Do you want to have children down the line? Gestational diabetes and 10-lb babies 2x over here back-to-back. I controlled my diet for the babies perfectly and had great pregnancies, but now my kids are 2.5 and 3.5, and my knees crunch, I'm winded, and I feel like a lumbering oaf trying to run after them.

I can't fit on the slides or swings to play next to/with them. I could barely fit onto the parent and child ride at the local amusement park, and I know I don't fit on the adult seats.

I'm the heaviest mom at daycare, and it sucks. I feel invisible to the other moms because I'm the frumpy mom right now.

Your fiance seems pretty self-absorbed to me; it's all about HIM and how HE *may* be inconvenienced. I think he's showing his true colors now and it's good to take a good, hard look at how supportive he will be down the line. It's not just WLS in your future.

If you DON'T get sleeved, there's joint replacement surgeries potentially in your future and other medical complications. Possibly bedrest with pregnancies -- you just never know what life has in store for you.

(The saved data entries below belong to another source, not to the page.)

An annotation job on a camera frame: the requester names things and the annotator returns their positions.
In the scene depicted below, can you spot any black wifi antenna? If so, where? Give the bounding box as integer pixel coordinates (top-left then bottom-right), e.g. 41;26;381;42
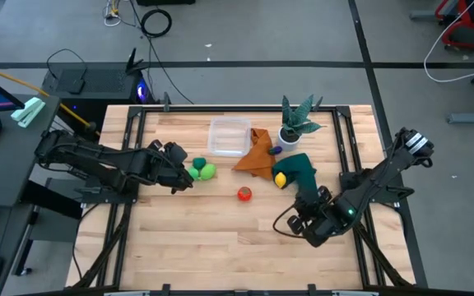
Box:
125;47;150;75

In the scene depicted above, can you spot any green snake plant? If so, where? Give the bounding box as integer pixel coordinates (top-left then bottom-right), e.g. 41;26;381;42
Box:
280;94;324;143

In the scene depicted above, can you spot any long black floor cable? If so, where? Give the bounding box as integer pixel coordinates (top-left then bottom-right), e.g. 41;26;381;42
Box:
128;0;196;105

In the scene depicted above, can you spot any orange cloth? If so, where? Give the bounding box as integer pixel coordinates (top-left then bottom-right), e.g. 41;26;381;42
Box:
231;127;279;182

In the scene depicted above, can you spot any black computer tower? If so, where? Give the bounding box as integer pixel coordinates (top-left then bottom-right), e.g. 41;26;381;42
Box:
41;67;156;124

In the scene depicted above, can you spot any clear plastic tupperware container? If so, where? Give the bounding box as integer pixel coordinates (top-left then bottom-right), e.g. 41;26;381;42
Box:
207;116;253;159

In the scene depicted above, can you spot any red and black chair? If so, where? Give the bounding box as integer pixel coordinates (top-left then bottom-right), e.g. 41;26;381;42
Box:
434;0;474;53

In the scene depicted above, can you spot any white plant pot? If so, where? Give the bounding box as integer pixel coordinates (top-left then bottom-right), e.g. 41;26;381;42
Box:
276;125;303;152

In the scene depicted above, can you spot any grey metal floor leg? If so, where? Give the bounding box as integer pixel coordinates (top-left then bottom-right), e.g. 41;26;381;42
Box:
446;110;474;125
409;10;439;21

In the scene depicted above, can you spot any yellow hanging cable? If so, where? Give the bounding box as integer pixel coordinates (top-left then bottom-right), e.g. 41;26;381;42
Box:
0;60;98;132

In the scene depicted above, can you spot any small black box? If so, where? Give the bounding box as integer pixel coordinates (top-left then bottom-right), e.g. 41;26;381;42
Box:
58;67;86;95

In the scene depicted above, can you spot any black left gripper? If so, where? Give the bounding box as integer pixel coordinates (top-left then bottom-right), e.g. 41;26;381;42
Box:
157;141;195;196

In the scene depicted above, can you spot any white floor cable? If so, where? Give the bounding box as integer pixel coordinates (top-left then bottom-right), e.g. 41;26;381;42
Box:
423;0;474;83

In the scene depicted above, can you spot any bundle of white yellow wires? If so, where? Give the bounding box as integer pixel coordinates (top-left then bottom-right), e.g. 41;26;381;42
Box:
103;0;125;28

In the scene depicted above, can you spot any black aluminium rig frame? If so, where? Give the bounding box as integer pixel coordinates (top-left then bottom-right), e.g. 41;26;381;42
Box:
72;104;430;296

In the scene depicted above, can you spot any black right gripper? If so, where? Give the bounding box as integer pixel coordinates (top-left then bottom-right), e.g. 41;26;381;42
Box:
295;185;347;249

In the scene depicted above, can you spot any dark green cloth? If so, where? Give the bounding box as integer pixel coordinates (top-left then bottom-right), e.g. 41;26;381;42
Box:
272;152;320;205

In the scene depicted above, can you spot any thin black looped cable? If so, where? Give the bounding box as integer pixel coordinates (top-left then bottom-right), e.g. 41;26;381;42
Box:
46;48;88;79

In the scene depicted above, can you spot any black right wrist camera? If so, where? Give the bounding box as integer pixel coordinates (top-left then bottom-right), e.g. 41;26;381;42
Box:
286;214;305;236

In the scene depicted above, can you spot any red toy tomato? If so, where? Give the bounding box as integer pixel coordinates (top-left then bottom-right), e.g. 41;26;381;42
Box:
236;185;253;202

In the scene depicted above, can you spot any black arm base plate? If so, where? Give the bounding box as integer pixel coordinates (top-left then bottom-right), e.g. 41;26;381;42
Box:
339;170;415;206
74;180;139;206

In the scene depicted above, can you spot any dark grey desk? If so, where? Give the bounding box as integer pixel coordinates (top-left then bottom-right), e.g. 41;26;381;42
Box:
0;94;84;296

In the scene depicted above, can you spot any large light green toy fruit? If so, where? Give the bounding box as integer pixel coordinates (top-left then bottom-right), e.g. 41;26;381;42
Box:
198;163;217;181

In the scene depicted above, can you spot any mint green stapler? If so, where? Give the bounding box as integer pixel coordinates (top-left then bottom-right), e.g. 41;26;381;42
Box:
10;96;47;128

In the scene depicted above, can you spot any coiled black cable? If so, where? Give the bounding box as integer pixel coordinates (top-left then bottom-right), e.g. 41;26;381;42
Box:
140;8;173;39

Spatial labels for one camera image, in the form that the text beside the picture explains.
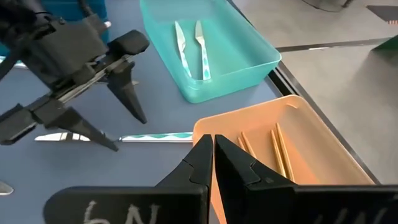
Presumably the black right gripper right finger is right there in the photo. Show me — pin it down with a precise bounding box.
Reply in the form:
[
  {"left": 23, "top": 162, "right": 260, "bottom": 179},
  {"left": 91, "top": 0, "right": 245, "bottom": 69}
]
[{"left": 215, "top": 134, "right": 298, "bottom": 224}]

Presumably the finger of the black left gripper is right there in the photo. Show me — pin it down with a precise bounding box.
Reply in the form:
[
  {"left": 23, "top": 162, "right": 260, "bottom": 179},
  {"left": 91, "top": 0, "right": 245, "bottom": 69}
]
[
  {"left": 106, "top": 61, "right": 148, "bottom": 124},
  {"left": 45, "top": 106, "right": 120, "bottom": 152}
]

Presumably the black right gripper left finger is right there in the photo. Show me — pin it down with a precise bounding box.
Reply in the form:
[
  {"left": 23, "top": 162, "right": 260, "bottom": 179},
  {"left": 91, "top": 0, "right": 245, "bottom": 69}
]
[{"left": 155, "top": 134, "right": 214, "bottom": 224}]

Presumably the blue patterned handle knife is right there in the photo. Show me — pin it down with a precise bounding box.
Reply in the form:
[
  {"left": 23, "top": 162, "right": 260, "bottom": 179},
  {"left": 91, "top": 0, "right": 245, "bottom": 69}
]
[
  {"left": 34, "top": 132, "right": 193, "bottom": 144},
  {"left": 174, "top": 21, "right": 193, "bottom": 78}
]

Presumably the cream handled knife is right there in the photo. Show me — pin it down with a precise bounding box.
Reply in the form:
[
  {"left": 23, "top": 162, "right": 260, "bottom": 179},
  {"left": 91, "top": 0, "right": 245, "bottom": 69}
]
[{"left": 0, "top": 181, "right": 15, "bottom": 196}]

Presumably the orange plastic bin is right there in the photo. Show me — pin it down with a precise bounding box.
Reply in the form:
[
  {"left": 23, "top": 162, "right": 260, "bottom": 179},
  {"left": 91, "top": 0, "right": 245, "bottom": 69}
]
[{"left": 192, "top": 95, "right": 376, "bottom": 224}]

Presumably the teal plastic bin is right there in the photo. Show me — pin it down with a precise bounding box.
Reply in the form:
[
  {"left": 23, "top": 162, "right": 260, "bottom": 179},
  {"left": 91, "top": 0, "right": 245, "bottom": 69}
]
[{"left": 139, "top": 0, "right": 282, "bottom": 105}]

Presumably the black striped floor mat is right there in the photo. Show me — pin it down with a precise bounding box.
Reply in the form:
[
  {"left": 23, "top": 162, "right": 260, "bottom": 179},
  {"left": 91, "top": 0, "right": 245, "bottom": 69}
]
[{"left": 366, "top": 4, "right": 398, "bottom": 26}]

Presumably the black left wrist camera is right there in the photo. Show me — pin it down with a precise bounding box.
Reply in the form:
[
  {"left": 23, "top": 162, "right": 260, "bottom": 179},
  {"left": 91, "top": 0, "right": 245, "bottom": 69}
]
[{"left": 106, "top": 29, "right": 150, "bottom": 57}]

If he's not going to be helpful NOW, when you are still mobile and young to have WLS, how is he going to be in the future, as you age, carrying 200+lbs?

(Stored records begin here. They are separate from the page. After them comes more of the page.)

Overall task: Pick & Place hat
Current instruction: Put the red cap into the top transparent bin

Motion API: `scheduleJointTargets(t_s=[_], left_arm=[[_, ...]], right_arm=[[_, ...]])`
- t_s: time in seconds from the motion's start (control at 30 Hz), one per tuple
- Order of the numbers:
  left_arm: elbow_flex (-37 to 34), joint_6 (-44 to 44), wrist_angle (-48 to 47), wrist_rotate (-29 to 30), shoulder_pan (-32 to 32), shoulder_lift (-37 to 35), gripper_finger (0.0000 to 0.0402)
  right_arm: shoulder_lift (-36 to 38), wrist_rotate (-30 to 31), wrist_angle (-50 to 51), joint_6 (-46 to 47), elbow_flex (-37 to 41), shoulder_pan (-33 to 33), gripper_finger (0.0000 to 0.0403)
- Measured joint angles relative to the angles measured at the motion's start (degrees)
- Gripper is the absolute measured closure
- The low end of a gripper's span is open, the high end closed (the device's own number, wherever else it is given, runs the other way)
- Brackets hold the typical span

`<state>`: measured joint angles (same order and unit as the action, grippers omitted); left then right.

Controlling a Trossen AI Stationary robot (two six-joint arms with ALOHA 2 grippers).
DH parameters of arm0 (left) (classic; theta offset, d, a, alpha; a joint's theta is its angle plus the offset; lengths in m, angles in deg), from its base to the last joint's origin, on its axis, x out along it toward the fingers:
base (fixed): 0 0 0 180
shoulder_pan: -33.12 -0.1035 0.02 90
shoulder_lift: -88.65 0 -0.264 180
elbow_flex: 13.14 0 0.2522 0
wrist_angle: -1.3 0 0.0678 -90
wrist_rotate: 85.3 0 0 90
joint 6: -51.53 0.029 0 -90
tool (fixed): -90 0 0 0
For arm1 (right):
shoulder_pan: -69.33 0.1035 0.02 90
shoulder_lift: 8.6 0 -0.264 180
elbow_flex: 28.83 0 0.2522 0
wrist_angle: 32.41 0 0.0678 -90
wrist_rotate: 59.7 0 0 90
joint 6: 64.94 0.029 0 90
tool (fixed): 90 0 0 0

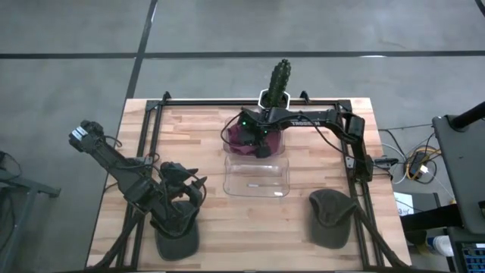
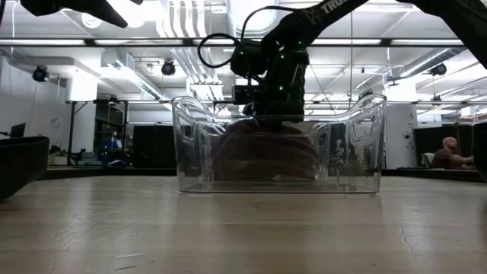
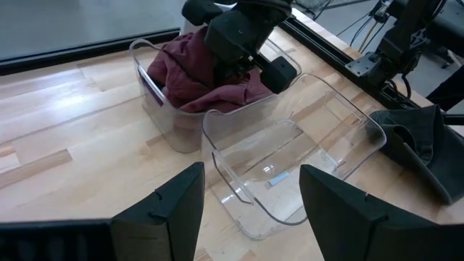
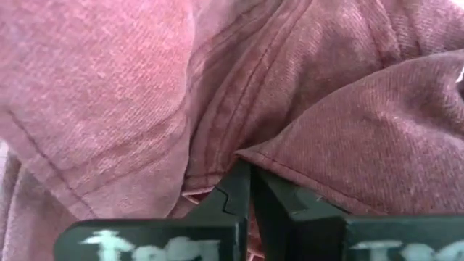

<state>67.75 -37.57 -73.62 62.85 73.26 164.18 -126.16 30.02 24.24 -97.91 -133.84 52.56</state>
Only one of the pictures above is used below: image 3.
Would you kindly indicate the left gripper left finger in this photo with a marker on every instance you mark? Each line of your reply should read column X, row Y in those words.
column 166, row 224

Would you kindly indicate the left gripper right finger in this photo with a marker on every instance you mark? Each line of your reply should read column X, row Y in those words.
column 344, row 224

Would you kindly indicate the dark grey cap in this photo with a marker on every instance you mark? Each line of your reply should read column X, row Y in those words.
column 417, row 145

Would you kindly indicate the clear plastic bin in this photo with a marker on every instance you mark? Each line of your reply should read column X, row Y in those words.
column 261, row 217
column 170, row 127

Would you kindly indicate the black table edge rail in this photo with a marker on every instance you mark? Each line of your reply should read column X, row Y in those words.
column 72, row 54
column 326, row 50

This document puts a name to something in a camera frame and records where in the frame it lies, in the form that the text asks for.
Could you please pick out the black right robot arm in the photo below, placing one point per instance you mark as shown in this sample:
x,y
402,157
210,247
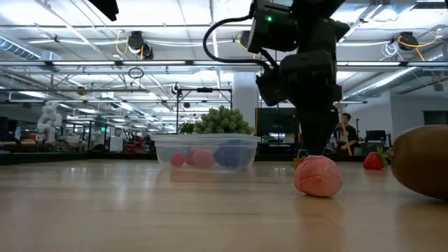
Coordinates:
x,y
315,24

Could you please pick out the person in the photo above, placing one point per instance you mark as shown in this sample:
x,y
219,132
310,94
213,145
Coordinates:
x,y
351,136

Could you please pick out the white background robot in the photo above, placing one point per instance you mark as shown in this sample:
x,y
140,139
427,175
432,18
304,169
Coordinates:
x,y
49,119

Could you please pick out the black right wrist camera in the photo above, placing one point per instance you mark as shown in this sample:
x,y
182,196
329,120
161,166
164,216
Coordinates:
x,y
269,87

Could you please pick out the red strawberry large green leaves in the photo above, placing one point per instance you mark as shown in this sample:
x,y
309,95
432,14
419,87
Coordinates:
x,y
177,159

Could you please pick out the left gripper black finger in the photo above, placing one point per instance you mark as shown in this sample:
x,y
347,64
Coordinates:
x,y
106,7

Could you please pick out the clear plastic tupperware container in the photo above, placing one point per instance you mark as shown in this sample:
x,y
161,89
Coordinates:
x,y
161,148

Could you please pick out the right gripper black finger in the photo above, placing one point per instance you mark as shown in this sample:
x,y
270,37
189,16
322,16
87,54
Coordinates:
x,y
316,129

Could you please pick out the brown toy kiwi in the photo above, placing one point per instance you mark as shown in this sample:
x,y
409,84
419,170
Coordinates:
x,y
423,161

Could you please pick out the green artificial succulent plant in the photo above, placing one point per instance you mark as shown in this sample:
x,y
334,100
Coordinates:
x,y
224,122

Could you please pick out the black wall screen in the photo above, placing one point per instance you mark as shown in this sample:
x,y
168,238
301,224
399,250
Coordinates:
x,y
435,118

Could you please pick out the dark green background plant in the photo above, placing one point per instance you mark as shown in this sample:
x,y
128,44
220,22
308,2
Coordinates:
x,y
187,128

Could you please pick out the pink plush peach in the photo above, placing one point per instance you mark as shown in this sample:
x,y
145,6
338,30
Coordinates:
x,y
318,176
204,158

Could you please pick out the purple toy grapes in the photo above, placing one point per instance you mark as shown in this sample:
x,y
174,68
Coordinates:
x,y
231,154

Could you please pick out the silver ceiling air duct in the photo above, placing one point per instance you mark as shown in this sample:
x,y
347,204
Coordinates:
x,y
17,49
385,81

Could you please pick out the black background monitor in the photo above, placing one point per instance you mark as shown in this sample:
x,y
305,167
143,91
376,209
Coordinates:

Don't waste the best years of your life overweight, blowing out joints, missing out on fun, sexy times with your partner, and enjoying life with potential children. It sucks being on the sidelines of your own life. Your family can stuff it.

Grab that brass ring and go for it! If he comes around; great. If not, consider yourself lucky you dodged a bullet with a potentially narcissistic baby.